■ **WHAT IS BEING ASKED**: How many of the lines below have "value" in them? Say the number and nothing more.
### INFORMATION PROVIDED ###
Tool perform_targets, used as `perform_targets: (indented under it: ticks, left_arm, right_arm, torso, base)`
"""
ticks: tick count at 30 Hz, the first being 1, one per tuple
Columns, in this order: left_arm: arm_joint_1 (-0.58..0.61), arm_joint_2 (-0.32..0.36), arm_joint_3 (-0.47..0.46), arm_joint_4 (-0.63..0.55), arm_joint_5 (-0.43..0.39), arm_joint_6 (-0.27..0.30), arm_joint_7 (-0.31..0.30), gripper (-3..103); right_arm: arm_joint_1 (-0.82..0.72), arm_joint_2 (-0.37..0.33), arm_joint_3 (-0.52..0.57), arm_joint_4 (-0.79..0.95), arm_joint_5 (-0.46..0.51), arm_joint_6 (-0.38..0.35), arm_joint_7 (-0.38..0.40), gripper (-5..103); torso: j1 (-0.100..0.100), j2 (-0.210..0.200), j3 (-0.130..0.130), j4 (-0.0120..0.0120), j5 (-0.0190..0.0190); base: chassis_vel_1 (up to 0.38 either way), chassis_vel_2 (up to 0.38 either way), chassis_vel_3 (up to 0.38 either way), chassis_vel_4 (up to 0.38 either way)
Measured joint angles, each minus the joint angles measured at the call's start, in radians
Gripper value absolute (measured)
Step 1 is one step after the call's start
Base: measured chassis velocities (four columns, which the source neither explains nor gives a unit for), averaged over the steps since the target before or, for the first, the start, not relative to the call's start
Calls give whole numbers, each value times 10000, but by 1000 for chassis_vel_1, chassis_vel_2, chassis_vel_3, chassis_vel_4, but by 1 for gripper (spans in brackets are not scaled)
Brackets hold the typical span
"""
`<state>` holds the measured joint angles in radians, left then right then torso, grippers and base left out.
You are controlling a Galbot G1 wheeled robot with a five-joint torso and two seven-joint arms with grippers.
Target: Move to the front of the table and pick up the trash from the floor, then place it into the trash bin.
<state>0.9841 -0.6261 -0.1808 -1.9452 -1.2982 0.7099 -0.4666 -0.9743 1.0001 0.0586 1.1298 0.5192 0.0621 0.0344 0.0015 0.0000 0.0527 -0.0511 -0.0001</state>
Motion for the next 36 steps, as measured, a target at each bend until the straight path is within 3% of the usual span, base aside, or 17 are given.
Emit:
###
■ **SOLUTION FOR THIS TASK**: 2